Time: Monday 8 May 2006 - 18:14:03
Status: Ndbd file system error, restart node initial
Message: File not found (Ndbd file system inconsistency error, please report a bug)
Error: 2815
Error data: DBLQH: File system open failed. OS errno: 2
Error object: DBLQH (Line: 1827) 0x0000000a
Program: /home/ndbdev/jmiller/builds/libexec/ndbd
Pid: 25748
Trace: /space/run/ndb_2_trace.log.1
Version: Version 5.1.10 (beta)

Notice this wants a restart with initial due to file system error, but the only error is that it is expecting there to be 150 files now and it only finds 50. The program should be smart enough to extend and create the missing 100 files. 

So here is the way it currently work. The user reads the docs and he figures he needs to extend NoOfFragmentLogFiles. The documents don't tell the customer which values need a restart, or a restart -i, so the customer makes changes to his config.ini file and to be safe restarts the managment server, and then begins to restart data nodes, but the restart fails and the data nodes crash because the customer did not know that he needed to include an -i in the restart command.
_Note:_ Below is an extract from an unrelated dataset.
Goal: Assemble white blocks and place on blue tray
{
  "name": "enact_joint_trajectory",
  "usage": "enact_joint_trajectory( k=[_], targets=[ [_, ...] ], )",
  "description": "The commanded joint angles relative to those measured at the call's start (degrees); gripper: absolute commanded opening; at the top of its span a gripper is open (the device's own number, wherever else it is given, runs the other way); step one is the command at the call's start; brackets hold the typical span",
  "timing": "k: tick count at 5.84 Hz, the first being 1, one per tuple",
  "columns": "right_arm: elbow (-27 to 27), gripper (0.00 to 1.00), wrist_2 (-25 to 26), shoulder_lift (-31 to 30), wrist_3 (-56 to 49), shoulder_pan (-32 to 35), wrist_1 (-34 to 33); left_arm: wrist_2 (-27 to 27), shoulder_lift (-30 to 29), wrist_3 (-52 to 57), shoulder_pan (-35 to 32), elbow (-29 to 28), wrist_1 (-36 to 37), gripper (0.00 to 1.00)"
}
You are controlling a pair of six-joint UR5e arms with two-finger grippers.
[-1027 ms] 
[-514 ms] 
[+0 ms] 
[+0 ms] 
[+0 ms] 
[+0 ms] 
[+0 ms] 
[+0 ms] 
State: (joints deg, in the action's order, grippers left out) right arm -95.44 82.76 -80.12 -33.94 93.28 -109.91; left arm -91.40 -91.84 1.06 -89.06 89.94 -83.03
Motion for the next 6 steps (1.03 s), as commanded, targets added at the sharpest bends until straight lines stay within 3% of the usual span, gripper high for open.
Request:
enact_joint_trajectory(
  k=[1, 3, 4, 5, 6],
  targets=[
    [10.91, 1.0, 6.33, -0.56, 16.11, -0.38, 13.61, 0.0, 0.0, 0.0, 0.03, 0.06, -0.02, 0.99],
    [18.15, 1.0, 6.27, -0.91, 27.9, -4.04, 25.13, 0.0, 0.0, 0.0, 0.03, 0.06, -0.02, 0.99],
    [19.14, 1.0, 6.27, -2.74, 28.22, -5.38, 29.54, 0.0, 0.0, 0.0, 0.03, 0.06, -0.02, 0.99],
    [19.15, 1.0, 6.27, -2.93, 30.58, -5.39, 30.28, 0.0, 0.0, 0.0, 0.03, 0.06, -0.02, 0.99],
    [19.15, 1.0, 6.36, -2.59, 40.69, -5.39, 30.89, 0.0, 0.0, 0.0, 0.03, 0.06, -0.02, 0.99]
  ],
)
Probably does not even know what the -i or the -n options are since they are not documented by the help function.

Quickest fix would be to correct the documents and give a table of setting that require a -i or the other option is to make the cluster smart enough to auto extend once it runs out of current NoOfFragmentLogFiles until it get to the new number.

How to repeat:
See above

Suggested fix:
Two suggestions above (:-o)
[9 May 2006 8:58] Jonas Oreland
Changing the implemented behavior in this area is very time consuming.
And my personal idea on how this should be accomplished is to have SQL commands
  (like alter logfile group add undofile, but instead for redofile),

But it should documented that in order to change NoOfFragmentLogFiles
one need to restart the node initial.

So if one wants to do it for entire cluster, on can do a rolling node restart.

Therefor moving this to docs...
[13 May 2006 0:46] Jon Stephens
Thank you for your bug report. This issue has been addressed in the
documentation. The updated documentation will appear on our website
shortly, and will be included in the next release of the relevant
product(s).

Additional info:

Updated description of parameter in Manual as suggested.
[13 May 2006 1:05] Jonathan Miller
emphasis role="bold">Important</emphasis>: This parameter
+              cannot be changed <quote>on the fly</quote>; you must
+              restart the node using <option>--initial</option>. If you
+              iwsh to change this value for a running cluster, you can
+              do so via a rolling node restart.

iwsh should be "wish"

Also the commands in the ndb_mgm for restart is "<id> restart" This is where most will go to do rolling restarts. The option there is -i which should be documented.

In addtion, there is another option -n that I have not idea of what it does.

Moreover, we should have a table of what vaule changes need restart ( I would think all of them) and which need restarts with -i or --initial.

Thanks
/jeb
[13 May 2006 2:02] Jon Stephens
Thank you for your bug report. This issue has been addressed in the
documentation. The updated documentation will appear on our website
shortly, and will be included in the next release of the relevant
product(s).

Additional info:

Fixed typo. Other commentary is not relevant to *this* bug, we'll discuss via other channels, please don't reopen again. Thanks!